Nós começamos com o reconhecimento dos direitos a nível das comunidades por uma razão muito simples: Temos que assegurar que as comunidades não perdem as suas terras numa altura onde há muita demanda de terra pelo sector privado. Nesse contexto, as mulheres adquirem também os seus direitos através das práticas costumeiras e por lei, o que significa que elas têm um direito social reconhecido pelo Estado. Agora, a nossa atenção está a voltar-se mais para as maneiras de proteger esses direitos adquiridos pelas mulheres, direitos que são cada vez mais vulneráveis por causa de condicionantes, como a pandemia de VIH/sida.
É necessário encontrar maneiras de aplicar a lei formal, de analisar os princípios constitucionais que possam condicionar a aplicação do direito costumeiro na situação das mulheres. Estamos a elaborar um programa complementar que vai reforçar o trabalho do paralegal, e que lhe vai dar, por um lado, o conhecimento jurídico necessário para apoiar a legitimidade dos direitos costumeiros, e por outro lado, quando for necessário proteger a mulher, ensinar à mulher como recorrer à lei formal, para que ela possa usar o seu direito e o use de uma forma construtiva em prol do desenvolvimento dela e da sua família.

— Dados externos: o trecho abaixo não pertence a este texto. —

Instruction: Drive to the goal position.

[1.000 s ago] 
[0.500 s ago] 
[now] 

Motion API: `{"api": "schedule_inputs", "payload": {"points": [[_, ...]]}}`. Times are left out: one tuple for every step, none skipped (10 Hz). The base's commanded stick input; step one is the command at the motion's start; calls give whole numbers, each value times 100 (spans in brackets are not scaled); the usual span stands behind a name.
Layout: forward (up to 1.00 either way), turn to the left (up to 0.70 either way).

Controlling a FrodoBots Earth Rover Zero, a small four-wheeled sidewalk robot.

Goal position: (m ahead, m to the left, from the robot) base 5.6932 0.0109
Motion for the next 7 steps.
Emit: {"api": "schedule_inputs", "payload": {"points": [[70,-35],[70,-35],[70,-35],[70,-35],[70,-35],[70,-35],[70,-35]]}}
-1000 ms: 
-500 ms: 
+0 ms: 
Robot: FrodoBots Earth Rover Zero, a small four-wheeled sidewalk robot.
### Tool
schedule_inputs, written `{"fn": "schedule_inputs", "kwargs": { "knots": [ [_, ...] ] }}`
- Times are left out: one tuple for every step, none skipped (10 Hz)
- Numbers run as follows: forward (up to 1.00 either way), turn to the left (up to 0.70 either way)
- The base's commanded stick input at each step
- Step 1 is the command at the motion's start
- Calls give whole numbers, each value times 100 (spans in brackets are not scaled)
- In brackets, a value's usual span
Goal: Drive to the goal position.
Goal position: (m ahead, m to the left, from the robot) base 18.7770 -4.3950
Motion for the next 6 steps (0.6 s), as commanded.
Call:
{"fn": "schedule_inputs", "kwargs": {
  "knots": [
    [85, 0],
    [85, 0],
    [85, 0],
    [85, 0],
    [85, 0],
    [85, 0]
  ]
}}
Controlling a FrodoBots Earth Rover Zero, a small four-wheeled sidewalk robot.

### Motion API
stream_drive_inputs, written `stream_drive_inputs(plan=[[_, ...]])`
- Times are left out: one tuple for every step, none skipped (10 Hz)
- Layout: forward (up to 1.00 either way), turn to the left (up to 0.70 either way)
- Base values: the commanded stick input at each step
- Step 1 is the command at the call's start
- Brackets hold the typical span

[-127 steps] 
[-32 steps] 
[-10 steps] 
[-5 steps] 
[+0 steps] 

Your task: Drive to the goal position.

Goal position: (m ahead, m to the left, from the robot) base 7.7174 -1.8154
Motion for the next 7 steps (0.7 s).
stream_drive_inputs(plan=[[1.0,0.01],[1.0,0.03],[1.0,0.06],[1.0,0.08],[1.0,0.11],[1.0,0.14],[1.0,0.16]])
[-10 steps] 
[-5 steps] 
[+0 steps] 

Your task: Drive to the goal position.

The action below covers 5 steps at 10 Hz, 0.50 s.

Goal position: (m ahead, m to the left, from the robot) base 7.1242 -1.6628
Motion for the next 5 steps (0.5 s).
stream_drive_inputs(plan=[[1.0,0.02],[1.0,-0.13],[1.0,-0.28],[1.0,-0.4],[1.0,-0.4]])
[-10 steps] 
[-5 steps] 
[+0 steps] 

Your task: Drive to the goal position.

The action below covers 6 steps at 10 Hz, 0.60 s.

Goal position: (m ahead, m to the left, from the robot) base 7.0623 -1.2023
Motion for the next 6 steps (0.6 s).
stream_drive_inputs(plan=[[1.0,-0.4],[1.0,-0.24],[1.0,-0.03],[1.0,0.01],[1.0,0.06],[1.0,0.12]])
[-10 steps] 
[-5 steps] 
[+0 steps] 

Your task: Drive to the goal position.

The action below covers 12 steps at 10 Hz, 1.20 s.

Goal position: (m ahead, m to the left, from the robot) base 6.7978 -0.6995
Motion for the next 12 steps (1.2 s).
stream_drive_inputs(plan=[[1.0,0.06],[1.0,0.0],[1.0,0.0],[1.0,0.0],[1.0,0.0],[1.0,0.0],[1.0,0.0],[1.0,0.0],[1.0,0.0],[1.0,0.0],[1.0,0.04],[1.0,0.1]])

Fora do âmbito desse trabalho com o Centro de Formação Jurídico e Judicial, com este novo projecto com a Cooperação da Noruega em matéria de género e Terra, a FAO vai reforçar de certa forma uma parceria nova com a Direcção Nacional de Promoção do Desenvolvimento Rural. Qual a estratégia por trás deste projecto?
A DNPDR está agora na fase inicial de implementar a nova estratégia de desenvolvimento rural. O objectivo dois dessa estratégia prevê a implementação concreta dos aspectos comunitários da Lei das Terras e a construção de um processo de desenvolvimento rural participativo, equitativo e sustentável com base no reconhecimento dos direitos das comunidades, e dentro das comunidades das famílias e dos indivíduos, inclusive das mulheres, que têm direito adquirido pelas práticas e normas costumeiras.
Vamos formar quadros da Direcção Nacional sobre como aplicarem as Leis de Terras, Florestas e Ambiente de uma forma muito prática, para promover um processo de desenvolvimento com base no investimento próprio das comunidades e também promovendo as parcerias entre as comunidades locais e os investidores. Para a mulher, sendo ela a maior parte da força de trabalho e sendo ela também um titular de direitos adquiridos por costume, temos que assegurar que ela tem a plena oportunidade de participar neste processo e que vai beneficiar dos novos rendimentos e das novas oportunidades oferecidas pelo processo de desenvolvimento rural.